Saisissant de réalisme, le premier roman de , se reçoit comme un coup profond et violent, très dur, cogne fortement, met presque à terre. Imprégné d'une chaleur lourde, d'une humidité éreintante et insoutenable, il porte en lui également l'odeur poisseuse de quartiers déshérités, rend palpable un état de tension et de colère, un sentiment d'insécurité permanents, amplifiés au fil des pages, offre au lecteur une vision noire et crue d'une ville en plein chaos, Kinshasa, gangrenée par la corruption, la criminalité et le désespoir.
Extrêmement sombre, souvent anxiogène, comme sans distance romanesque, ce récit est éprouvant mais impossible à lâcher, entêtant, à la fois hallucinant et dramatique, âpre et puissant, emmené par une écriture précise et percutante, très visuelle.

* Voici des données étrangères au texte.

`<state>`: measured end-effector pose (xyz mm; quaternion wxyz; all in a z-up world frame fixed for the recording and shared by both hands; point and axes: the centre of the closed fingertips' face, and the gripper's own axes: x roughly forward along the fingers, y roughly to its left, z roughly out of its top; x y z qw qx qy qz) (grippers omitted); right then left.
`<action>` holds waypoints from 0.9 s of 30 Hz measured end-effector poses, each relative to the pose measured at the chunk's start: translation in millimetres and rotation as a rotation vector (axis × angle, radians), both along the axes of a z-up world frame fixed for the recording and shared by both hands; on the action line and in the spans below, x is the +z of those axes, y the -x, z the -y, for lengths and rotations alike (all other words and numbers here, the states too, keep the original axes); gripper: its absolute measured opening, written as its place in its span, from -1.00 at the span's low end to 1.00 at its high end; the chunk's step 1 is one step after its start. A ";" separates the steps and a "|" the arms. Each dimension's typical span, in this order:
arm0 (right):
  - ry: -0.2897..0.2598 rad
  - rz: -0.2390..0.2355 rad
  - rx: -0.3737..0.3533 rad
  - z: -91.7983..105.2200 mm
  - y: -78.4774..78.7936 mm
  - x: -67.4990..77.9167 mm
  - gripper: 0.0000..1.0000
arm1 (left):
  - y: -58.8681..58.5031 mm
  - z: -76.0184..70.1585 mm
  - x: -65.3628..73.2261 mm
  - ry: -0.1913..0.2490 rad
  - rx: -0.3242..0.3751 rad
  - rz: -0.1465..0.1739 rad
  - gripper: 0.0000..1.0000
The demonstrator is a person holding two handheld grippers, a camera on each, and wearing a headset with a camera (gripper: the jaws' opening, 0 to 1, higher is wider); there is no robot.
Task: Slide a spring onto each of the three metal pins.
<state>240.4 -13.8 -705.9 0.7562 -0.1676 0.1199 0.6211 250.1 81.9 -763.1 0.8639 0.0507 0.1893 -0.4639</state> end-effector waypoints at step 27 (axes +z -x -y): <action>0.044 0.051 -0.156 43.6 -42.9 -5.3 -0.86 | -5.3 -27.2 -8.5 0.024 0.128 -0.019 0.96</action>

Expressive et oppressante, poétique et belle, la langue de Clara Arnaud, tout comme les effets de narration éclatée, marquent la lecture, captivent l'attention, puissants et talentueux.
République Démocratique du Congo, époque contemporaine. Kinshasa accueille le Davos de l'Afrique et au lointain, monte et gronde l'orage. Une ville en effervescence aux abords du fleuve Congo, grouillante de petites gens, d'enfants de rue, de commerces chinois, d'infrastructures délabrées, de taudis et d'églises évangéliques d'un côté, de quartiers résidentiels, de populations d'expatriés, de ministres, de généraux, de grands patrons de l'autre. Nettoyer la ville, faire place nette, en vue du Sommet international, assurera la promotion du sergent Moïse s'il se montre efficace. "Pas de jeunes qui traînent dans les rues pendant les trois jours du Sommet, pas de shégués, pas de vendeuses avec leur attirail, rien de toute cette crasse. Compris !" Mais le lynchage d'un enfant des rues par un soldat de l'unité, encouragé par le sergent lui-même, fait éclater la colère et exploser la révolte populaire.

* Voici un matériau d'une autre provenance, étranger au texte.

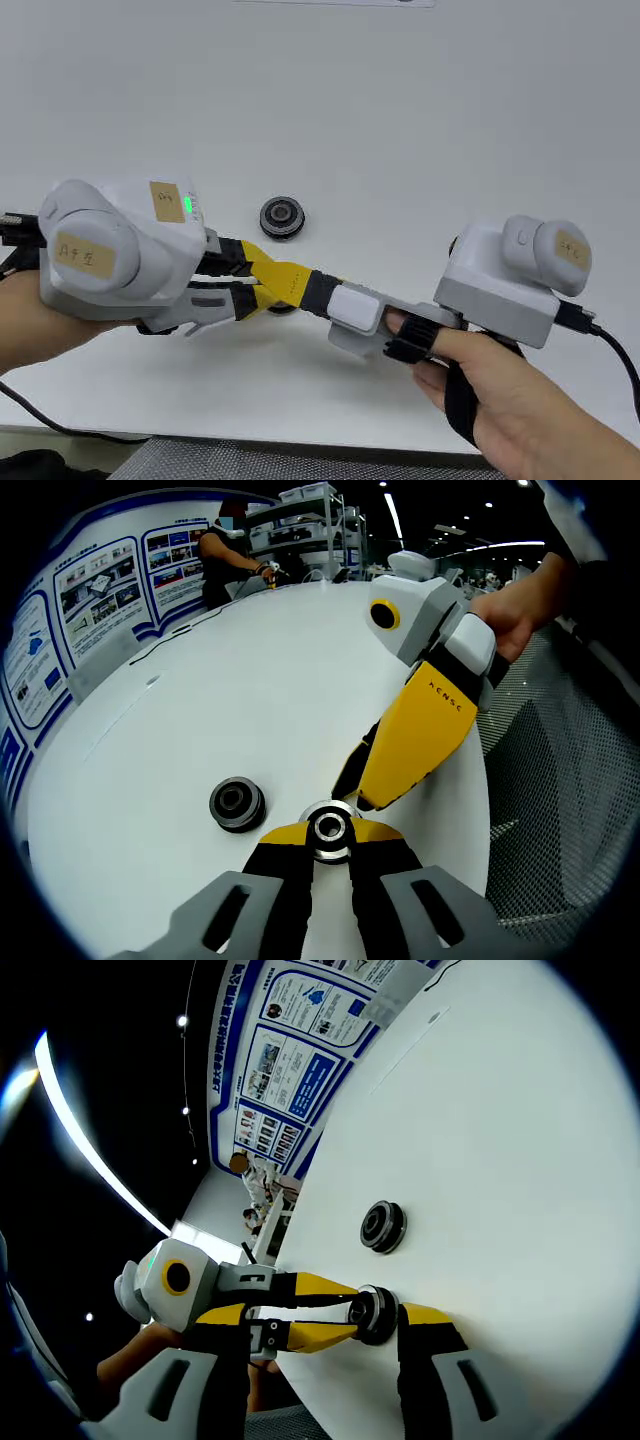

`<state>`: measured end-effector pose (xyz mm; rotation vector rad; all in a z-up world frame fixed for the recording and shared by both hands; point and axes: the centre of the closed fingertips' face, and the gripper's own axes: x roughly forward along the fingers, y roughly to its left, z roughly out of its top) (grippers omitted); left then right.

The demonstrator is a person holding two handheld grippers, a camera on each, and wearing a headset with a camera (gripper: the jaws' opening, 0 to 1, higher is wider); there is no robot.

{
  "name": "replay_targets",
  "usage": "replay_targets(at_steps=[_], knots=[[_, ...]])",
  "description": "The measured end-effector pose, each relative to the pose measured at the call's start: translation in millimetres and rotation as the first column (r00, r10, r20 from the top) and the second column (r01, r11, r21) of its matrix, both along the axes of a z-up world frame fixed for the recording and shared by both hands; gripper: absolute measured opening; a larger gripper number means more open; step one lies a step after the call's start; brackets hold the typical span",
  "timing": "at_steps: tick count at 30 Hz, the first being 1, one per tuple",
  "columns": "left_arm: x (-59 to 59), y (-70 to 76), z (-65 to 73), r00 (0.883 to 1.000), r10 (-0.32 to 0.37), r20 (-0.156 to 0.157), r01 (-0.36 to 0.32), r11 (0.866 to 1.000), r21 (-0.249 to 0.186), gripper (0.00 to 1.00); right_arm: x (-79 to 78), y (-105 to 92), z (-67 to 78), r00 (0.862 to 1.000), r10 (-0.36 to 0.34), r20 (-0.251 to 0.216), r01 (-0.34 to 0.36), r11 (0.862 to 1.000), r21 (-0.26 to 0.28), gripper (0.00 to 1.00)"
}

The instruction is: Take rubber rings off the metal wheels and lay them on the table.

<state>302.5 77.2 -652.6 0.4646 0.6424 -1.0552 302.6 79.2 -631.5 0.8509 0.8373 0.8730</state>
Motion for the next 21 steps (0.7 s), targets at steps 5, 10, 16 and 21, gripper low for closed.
replay_targets(at_steps=[5, 10, 16, 21], knots=[[-0.1, 0.1, -0.1, 1.0, 0.005, 0.0, -0.005, 1.0, -0.001, 0.13, -2.4, 3.0, -0.8, 1.0, 0.009, -0.003, -0.009, 1.0, 0.003, 0.6], [0.2, 0.6, -0.4, 1.0, 0.003, 0.0, -0.003, 1.0, 0.001, 0.13, -1.0, 2.8, 5.1, 1.0, -0.005, -0.012, 0.006, 1.0, 0.03, 0.6], [0.2, 1.1, -0.9, 1.0, 0.005, 0.001, -0.005, 1.0, 0.005, 0.13, -2.4, 3.5, 3.0, 1.0, 0.006, -0.011, -0.006, 1.0, 0.022, 0.6], [0.4, 1.4, -1.3, 1.0, 0.003, 0.0, -0.003, 1.0, 0.009, 0.13, -4.4, 2.6, 1.9, 1.0, 0.019, -0.02, -0.019, 1.0, 0.021, 0.58]])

Racontée à travers différentes voix narratives, l'histoire (très dense) se construit à partir de plusieurs points de vue et permet ainsi au lecteur de pénétrer intensément Kinshasa, de l'intérieur et dans tous ses méandres, de saisir au plus près et au plus juste l'atmosphère urbaine chaotique des quartiers, de mieux comprendre la situation socio-économique d'un pays aspiré par la Chine, sous tutelle de la banque mondiale et du FMI, vidé de ses réserves naturelles par les puissances internationales ("un gigantesque marché à conquérir"), gouverné par un président corrompu, malmené par une opposition démagogique aussi pourrie, terrorisé par une armée sanguinaire ("l'armée tue nos enfants comme des bêtes"). Et d'éprouver à la fois la peur et le danger permanents comme s'il y était. Avec effroi, angoisse et malaise.
Avec habileté, par une alternance de "je" et d'un narrateur extérieur, un effet violent de proximité immédiate et une distance plus soutenable, l'histoire se pare d'un rythme vif, fait de secousses, parfois brutal, parfois plus apaisé, souvent très tendu, toujours électrique.

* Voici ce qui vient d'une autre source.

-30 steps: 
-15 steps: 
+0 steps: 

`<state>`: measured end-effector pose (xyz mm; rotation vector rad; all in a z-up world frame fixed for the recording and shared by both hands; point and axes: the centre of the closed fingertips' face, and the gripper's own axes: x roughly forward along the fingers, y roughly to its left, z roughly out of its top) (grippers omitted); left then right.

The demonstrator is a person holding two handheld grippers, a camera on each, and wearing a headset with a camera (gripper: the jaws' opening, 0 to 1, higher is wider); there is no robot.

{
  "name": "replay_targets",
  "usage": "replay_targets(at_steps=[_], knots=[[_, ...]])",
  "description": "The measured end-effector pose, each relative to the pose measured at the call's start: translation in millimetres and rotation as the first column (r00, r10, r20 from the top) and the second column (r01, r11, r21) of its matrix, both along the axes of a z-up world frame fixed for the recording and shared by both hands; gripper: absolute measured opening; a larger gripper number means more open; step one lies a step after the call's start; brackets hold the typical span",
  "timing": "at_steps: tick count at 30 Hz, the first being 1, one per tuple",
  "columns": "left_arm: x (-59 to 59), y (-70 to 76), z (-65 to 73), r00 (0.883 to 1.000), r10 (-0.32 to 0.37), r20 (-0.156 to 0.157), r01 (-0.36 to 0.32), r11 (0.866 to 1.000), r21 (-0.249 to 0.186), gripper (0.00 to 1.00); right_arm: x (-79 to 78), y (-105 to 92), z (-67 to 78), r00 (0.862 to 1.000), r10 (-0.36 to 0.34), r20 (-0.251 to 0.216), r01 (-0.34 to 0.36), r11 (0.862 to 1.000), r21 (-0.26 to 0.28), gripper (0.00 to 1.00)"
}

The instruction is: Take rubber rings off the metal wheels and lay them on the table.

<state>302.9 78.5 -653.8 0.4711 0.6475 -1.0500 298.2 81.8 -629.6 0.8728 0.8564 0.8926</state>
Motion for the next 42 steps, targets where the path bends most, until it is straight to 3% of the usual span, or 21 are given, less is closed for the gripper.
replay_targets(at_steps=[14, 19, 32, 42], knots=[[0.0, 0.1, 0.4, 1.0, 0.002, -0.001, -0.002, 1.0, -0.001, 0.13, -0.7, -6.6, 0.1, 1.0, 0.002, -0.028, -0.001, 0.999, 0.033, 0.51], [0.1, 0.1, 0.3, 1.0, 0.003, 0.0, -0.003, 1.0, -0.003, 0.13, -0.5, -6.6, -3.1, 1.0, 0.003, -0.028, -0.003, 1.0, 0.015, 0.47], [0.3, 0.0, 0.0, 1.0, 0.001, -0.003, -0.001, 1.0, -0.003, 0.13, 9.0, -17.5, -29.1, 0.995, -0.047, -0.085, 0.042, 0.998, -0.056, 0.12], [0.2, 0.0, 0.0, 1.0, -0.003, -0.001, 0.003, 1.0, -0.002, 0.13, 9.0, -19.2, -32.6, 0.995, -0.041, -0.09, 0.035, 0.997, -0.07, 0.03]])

"La vie est un sacré combat dans cette ville absurde."
Quatre personnages essentiels progressent dans l'orage et la révolte, rendent compte du désarroi et des désillusions d'une population, souffrent sans abandonner, entre folie destructrice et espérance ténue. Il y a Li, l'entrepreneur chinois, Peter, ancien humanitaire au Darfour, désormais conseiller spécial de l'ONU, Mado, vieille femme congolaise, nostalgique de son enfance au village, hébergé par un prêtre et Désiré, 14 ans, indissociable des autres enfants des rues, dont l'existence n'a pas de futur est régie par les vols, la faim, les agressions, embuée d'alcool et de drogues bon marché ravageuses. "Au fond de leurs regards, brillait l'éclat grave de ceux qui savent que la mort est tapie au détour de chaque nuit".
A travers eux, Clara Arnaud témoigne, sans concession ni complaisance, d'une ville qu'elle connaît bien, captive et dépayse, éclaire sur une réalité politique avec justesse et intelligence. Toujours proche de ses personnages, au plus près de la réalité et de l'orage, tempétueux et impérieux. Une force descriptive convaincante et superbe. Impressionnante même, lorsque l'on sait que cette jeune femme n'a que 30 ans.